* Required action *
Word for word, reproduce each line of the data below, omitting every image.

* Data below *
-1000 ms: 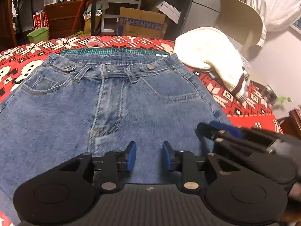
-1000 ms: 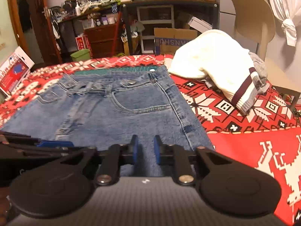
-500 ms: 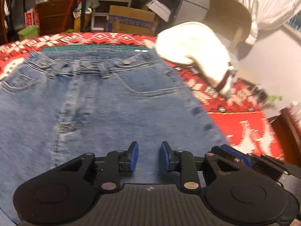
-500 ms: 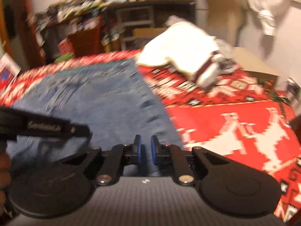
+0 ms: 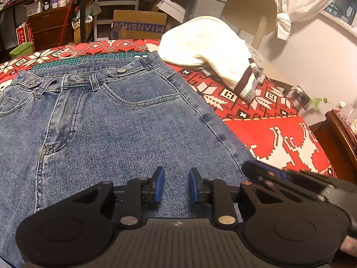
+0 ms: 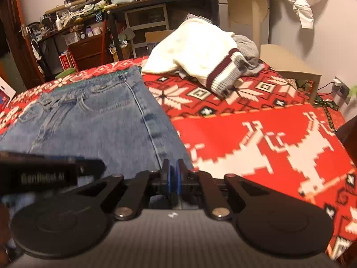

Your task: Fold clothes

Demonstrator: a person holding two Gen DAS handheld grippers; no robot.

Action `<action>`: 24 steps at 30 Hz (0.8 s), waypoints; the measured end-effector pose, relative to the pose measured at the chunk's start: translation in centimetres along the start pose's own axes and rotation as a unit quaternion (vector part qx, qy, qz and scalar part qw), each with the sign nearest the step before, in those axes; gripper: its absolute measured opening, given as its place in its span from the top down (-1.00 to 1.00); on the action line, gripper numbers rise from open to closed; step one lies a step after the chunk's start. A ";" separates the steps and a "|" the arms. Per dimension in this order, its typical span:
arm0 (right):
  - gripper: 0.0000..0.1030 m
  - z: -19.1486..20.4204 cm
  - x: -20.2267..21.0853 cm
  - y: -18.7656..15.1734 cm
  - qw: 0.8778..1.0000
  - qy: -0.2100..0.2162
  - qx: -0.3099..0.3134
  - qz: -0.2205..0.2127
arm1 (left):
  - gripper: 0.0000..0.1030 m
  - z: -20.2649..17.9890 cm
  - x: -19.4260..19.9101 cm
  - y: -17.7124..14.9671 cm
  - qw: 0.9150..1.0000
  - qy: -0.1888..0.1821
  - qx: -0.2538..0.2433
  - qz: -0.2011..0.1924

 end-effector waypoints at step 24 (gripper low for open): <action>0.85 4.2 -9.5 7.4 0.995 0.047 0.076 0.040 | 0.56 5.3 -3.8 5.5 0.989 0.051 0.140 0.026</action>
Point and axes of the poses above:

* Reply to the task *
-1000 ms: 
-1000 ms: 
-500 ms: 
-500 ms: 
+0 ms: 
+0 ms: 

Your task: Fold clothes

Demonstrator: a person holding two Gen DAS handheld grippers; no robot.

Action `<action>`: 24 steps at 30 Hz (0.8 s), waypoints; the measured end-effector pose, relative to the pose measured at the chunk's start: translation in centimetres along the start pose's own axes and rotation as a unit quaternion (vector part qx, qy, qz and scalar part qw), each with the sign nearest the step before, in those axes; gripper: its absolute measured opening, given as its place in its span from the top down (-1.00 to 1.00); on the action line, gripper numbers rise from open to closed; step one lies a step after the chunk's start. A ";" separates the steps and a "|" the arms. Per dimension in this order, its typical span:
arm0 (right):
  - gripper: 0.0000..0.1030 m
  - z: -19.1486..20.4204 cm
  - x: -20.2267..21.0853 cm
  - y: -18.7656..15.1734 cm
  - qw: 0.8778..1.0000
  - qy: -0.2100..0.2162
  - qx: -0.3099..0.3134
  - qz: -0.2205..0.2127
arm1 (left):
  - gripper: 0.0000..0.1030 m
  - z: -20.2649..17.9890 cm
  - x: -19.4260..19.9101 cm
  - y: -17.7124..14.9671 cm
  - qw: 0.9150..1.0000
  - qy: -0.1888..0.1821
  - qx: -0.2538..0.2433
  - qz: -0.2011..0.1924

 end-effector waypoints at step 24 (gripper low for open): <action>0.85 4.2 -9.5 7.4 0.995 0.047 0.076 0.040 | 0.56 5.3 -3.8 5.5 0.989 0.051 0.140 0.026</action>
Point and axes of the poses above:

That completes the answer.